The problem with this is obvious. What if the committee decides next March that WAB is old hat, and it’s just one of the metrics, not the metric? We’ve already done that before with other metrics. You’ll recall a time when the committee was hot and heavy with ESPN’s Strength of Record tool; it was beaten out by WAB this year and by KenPom last. 2023-24 looked like The Future in terms of using metrics to seed the field as much as resume; when Memphis gets a 5 seed, I think you’re aware the metrics took a step back in 2025.

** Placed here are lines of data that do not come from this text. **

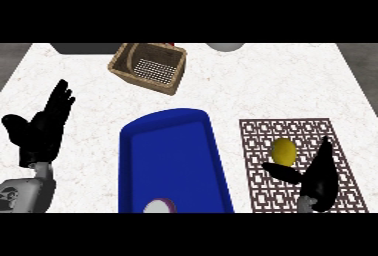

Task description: Pick the lemon from the placemat and place it in the basket

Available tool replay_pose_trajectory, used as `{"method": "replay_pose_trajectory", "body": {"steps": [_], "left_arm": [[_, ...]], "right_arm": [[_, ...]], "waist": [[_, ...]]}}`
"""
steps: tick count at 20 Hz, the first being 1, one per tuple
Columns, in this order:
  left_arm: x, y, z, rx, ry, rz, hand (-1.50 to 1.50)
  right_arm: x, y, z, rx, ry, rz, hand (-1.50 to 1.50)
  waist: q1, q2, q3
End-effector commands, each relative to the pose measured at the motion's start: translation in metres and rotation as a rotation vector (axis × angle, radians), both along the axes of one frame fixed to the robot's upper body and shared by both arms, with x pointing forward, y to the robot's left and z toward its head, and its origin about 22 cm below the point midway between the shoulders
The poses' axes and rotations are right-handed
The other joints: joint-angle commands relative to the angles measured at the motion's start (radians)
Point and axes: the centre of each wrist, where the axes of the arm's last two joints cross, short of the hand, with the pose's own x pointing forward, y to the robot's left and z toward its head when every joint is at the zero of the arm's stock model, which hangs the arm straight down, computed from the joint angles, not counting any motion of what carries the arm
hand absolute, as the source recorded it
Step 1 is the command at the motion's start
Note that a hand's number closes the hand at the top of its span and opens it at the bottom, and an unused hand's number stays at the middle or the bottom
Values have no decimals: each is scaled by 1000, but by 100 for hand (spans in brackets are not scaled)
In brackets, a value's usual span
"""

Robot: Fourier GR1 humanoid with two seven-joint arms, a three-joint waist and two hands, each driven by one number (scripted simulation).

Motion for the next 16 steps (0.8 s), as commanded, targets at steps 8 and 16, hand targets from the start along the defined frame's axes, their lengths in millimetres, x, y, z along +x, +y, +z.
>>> {"method": "replay_pose_trajectory", "body": {"steps": [8, 16], "left_arm": [[8, -7, 13, 5, 1, 18, 0], [-6, -11, -4, -2, -1, -10, 0]], "right_arm": [[25, 5, -21, 31, 61, 17, -150], [15, -3, -50, 77, 113, 187, 150]], "waist": [[1, 0, 0], [7, 1, 1]]}}
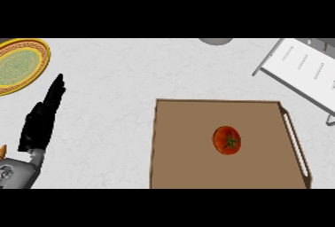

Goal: Pick the tomato from the tray and place it in the tiered basket

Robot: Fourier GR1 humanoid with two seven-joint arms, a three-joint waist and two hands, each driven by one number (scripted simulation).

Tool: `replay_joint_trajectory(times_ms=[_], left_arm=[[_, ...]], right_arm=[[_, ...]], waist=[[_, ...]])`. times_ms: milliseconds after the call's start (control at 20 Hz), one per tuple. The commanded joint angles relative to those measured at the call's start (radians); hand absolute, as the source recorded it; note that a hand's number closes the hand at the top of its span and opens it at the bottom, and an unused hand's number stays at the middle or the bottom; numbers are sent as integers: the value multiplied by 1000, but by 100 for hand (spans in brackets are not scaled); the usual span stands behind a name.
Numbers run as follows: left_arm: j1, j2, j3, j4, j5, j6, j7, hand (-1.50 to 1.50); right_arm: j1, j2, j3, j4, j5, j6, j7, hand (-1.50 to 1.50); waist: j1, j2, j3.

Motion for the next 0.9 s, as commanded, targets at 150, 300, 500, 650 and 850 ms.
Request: replay_joint_trajectory(times_ms=[150, 300, 500, 650, 850], left_arm=[[-69, 17, 23, 10, 8, -53, 45, 0], [-37, -18, 7, 12, -18, -33, 24, 0], [-53, -36, 4, 25, -38, -29, 23, 0], [-8, -58, -2, 28, -58, -17, -26, 0], [-31, -22, 41, 19, -36, -58, 16, 0]], right_arm=[[-36, -132, -92, -182, 144, 74, 464, -150], [-157, -117, -133, -156, 177, 136, 644, -150], [-283, -93, -83, -156, 255, 219, 841, -150], [-365, -86, -102, -126, 284, 280, 958, -150], [-436, -37, -99, -59, 308, 344, 1012, -150]], waist=[[27, 8, 1], [28, 4, 3], [35, 4, 2], [30, 0, 2], [19, -5, 4]])
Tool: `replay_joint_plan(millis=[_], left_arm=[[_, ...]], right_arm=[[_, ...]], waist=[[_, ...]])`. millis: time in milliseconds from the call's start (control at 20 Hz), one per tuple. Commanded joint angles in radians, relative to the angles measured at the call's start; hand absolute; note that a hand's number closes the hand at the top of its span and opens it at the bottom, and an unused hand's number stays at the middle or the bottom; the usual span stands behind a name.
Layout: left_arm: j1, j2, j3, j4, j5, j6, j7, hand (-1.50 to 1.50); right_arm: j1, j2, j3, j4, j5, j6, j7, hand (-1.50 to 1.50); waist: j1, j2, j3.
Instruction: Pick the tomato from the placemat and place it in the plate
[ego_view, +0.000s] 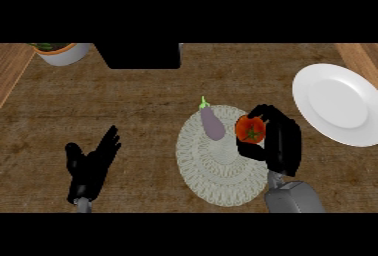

The flipside of this, where the committee continues to lean on WAB to seed the field, is the better and more hopeful outcome. It can calculate that going 20-13 against a top-15 schedule and going 28-6 against the 125th-best one are pretty much the same thing. It has no idea what a Quadrant is, and thank God. It would make November/December scheduling a bit smarter, as long as coaches can get over their fear of anything risky. (Again: easy for me to say!) And, frankly, it would make analyzing the eventual field of 68 a lot easier: either you won games or you didn’t.
Anyway, we only have to wait 11 months to find out. What’s this ‘portal’ you all keep talking about?
It’s not the 2000s video game? Oh. My bad.
PREACH! The metrics game is always a roulette wheel that you can pick any one of your preferred to make your case. The sliminess of ESPN having a metric on the data sheet is problematic (almost as much so as AD's being the members of the committee). But the biggest pit-fall for this is the loss of twitter rage and ESPN losing a couple of hours of programming in their selection show (as well as many writers losing revenue from their "who got snubbed columns").
Has someone looked at a preseason expected WAB VS end of season actual WAB?